*TASK OBJECTIVE*.
Below are the entries; output exactly the lines from the one containing "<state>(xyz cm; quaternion" through the final line, inclusive.

*DATA EXTRACT*.

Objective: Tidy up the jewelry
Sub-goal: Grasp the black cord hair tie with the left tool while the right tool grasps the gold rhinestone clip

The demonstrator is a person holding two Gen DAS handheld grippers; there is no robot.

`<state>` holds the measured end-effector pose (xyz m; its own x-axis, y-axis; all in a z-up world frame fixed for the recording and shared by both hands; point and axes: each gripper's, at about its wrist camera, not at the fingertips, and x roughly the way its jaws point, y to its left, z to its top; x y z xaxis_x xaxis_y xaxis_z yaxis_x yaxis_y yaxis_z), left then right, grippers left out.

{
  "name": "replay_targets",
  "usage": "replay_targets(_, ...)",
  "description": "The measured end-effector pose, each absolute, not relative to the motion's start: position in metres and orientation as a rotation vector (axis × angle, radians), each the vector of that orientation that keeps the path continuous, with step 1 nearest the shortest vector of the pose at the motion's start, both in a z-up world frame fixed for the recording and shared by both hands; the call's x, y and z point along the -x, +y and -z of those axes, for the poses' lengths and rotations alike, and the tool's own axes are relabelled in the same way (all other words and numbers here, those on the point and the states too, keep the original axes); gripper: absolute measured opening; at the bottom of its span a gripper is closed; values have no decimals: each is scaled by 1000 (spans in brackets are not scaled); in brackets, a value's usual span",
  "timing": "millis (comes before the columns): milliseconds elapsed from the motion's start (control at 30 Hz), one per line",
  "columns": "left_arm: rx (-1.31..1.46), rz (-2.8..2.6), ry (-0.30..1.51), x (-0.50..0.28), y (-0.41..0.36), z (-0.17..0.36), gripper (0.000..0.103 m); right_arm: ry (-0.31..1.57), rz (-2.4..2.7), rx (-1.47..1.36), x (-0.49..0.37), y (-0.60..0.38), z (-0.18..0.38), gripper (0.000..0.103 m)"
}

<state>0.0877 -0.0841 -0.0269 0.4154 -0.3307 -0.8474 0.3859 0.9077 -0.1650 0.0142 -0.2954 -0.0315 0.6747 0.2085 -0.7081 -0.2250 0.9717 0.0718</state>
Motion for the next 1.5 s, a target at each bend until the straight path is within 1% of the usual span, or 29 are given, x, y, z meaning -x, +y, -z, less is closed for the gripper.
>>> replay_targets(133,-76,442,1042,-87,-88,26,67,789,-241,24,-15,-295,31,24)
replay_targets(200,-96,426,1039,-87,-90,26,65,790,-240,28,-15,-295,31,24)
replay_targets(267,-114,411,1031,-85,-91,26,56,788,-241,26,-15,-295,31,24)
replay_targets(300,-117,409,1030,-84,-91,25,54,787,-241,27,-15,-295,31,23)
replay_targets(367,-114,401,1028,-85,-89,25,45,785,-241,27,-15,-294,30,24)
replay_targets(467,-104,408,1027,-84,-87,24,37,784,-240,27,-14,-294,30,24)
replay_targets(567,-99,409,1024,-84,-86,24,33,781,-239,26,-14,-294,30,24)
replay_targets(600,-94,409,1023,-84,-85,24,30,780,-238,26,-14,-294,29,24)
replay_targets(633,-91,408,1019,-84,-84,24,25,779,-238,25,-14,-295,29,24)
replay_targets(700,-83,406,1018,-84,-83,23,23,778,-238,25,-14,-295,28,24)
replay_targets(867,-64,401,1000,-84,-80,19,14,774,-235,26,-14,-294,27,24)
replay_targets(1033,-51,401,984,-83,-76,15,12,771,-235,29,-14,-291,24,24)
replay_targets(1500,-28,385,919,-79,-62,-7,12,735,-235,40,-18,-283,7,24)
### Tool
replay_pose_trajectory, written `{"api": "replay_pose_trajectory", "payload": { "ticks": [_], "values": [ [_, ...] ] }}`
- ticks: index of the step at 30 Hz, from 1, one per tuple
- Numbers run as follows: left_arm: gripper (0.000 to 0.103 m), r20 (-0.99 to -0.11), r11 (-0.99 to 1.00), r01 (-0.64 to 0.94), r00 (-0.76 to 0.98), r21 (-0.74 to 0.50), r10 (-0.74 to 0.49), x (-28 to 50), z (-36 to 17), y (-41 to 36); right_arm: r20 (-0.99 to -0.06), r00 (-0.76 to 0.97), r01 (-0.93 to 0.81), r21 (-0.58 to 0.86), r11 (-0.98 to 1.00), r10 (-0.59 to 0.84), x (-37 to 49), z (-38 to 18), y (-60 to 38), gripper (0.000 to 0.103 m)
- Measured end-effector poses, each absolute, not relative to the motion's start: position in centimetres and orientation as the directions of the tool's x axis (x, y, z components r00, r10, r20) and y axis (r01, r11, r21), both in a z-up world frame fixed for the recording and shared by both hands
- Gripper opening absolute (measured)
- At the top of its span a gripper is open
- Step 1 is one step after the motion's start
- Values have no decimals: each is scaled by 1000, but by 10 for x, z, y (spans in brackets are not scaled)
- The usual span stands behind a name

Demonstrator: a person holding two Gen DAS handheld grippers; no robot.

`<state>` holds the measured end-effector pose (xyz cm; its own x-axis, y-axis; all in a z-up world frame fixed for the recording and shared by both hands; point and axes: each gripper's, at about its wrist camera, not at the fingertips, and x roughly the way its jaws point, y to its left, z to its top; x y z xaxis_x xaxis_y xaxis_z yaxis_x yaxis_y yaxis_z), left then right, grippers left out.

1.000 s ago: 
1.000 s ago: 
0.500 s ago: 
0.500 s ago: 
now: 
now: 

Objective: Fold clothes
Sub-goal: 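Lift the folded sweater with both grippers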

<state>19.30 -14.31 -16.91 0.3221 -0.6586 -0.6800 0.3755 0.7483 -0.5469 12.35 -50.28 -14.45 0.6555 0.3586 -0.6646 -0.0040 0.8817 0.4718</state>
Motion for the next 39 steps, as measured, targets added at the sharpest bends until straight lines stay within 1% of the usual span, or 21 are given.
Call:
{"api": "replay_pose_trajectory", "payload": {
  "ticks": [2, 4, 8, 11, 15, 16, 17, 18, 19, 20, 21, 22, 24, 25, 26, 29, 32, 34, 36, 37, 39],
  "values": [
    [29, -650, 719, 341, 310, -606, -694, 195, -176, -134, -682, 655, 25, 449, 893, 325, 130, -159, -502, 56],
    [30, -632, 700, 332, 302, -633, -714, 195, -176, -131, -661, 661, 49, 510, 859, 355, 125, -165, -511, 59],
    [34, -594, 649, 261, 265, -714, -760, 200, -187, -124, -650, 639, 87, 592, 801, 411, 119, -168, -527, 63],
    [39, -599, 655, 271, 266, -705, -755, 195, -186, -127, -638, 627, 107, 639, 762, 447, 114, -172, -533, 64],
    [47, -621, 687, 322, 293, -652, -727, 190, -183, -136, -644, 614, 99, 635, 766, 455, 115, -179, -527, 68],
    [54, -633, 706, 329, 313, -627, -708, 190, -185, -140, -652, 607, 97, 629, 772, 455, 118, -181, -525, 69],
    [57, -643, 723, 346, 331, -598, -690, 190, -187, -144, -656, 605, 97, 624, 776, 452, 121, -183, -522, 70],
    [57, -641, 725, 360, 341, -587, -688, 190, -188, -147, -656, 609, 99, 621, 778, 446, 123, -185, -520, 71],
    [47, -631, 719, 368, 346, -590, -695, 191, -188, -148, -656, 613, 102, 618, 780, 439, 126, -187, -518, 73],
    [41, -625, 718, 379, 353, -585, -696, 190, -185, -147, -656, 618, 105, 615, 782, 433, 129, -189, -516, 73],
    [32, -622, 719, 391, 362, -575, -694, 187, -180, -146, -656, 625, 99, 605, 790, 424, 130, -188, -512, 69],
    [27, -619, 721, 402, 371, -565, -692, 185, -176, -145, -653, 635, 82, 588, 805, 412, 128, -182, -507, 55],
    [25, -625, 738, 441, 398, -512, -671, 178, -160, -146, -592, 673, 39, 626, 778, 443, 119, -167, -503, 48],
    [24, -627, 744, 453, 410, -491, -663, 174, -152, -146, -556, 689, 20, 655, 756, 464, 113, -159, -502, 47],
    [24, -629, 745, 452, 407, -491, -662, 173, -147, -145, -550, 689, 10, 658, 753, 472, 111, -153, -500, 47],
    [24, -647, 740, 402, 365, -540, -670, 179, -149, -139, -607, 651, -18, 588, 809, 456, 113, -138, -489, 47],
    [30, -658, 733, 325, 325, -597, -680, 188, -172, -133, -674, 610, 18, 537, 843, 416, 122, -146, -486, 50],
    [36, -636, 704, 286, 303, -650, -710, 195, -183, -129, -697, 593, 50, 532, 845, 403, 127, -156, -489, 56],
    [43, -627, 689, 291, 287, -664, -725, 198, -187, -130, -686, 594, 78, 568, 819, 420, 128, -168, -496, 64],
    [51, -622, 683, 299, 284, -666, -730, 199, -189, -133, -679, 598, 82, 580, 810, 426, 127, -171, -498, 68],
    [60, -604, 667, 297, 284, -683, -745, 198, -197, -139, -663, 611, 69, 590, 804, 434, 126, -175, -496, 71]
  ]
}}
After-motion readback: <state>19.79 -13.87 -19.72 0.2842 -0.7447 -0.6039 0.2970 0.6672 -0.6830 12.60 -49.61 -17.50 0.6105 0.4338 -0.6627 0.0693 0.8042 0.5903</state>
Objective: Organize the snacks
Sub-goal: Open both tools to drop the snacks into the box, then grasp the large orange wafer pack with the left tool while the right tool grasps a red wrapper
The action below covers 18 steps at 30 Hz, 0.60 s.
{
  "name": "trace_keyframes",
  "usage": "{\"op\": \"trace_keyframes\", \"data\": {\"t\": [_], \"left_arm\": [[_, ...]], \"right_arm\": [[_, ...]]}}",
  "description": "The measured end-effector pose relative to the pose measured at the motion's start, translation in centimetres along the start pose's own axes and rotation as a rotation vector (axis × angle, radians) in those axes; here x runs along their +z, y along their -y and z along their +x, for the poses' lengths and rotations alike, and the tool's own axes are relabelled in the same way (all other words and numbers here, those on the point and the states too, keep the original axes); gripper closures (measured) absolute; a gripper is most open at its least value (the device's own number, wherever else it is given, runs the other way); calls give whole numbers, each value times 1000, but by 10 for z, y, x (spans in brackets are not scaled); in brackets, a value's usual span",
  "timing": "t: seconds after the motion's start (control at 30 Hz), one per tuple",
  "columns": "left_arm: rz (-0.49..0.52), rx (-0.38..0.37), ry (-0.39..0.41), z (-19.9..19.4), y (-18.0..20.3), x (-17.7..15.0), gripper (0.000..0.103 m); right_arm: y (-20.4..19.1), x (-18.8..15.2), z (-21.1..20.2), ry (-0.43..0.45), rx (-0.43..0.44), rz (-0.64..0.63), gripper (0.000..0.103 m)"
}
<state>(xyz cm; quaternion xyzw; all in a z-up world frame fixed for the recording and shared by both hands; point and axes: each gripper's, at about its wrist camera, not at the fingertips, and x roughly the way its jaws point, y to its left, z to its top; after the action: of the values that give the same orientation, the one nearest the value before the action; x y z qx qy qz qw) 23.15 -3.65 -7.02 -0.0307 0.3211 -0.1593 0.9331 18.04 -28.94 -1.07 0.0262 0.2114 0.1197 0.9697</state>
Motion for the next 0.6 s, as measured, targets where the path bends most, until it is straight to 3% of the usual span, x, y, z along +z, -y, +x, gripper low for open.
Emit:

*WRITTEN SOLUTION*.
<state>(xyz cm; quaternion xyzw; all in a z-up world frame fixed for the recording and shared by both hands; point and axes: each gripper's, at about its wrist camera, not at the fingertips, and x roughly the way its jaws point, y to its left, z to its top; after the action: of the values that give the same orientation, the one nearest the value before the action; x y z qx qy qz qw) 23.15 -3.65 -7.02 -0.0307 0.3211 -0.1593 0.9331 18.04 -28.94 -1.07 0.0262 0.2114 0.1197 0.9697</state>
Motion for the next 0.6 s, as measured, targets where the path bends most, until it is straight to 3% of the usual span, x, y, z along +z, -y, +x, gripper low for open.
Emit:

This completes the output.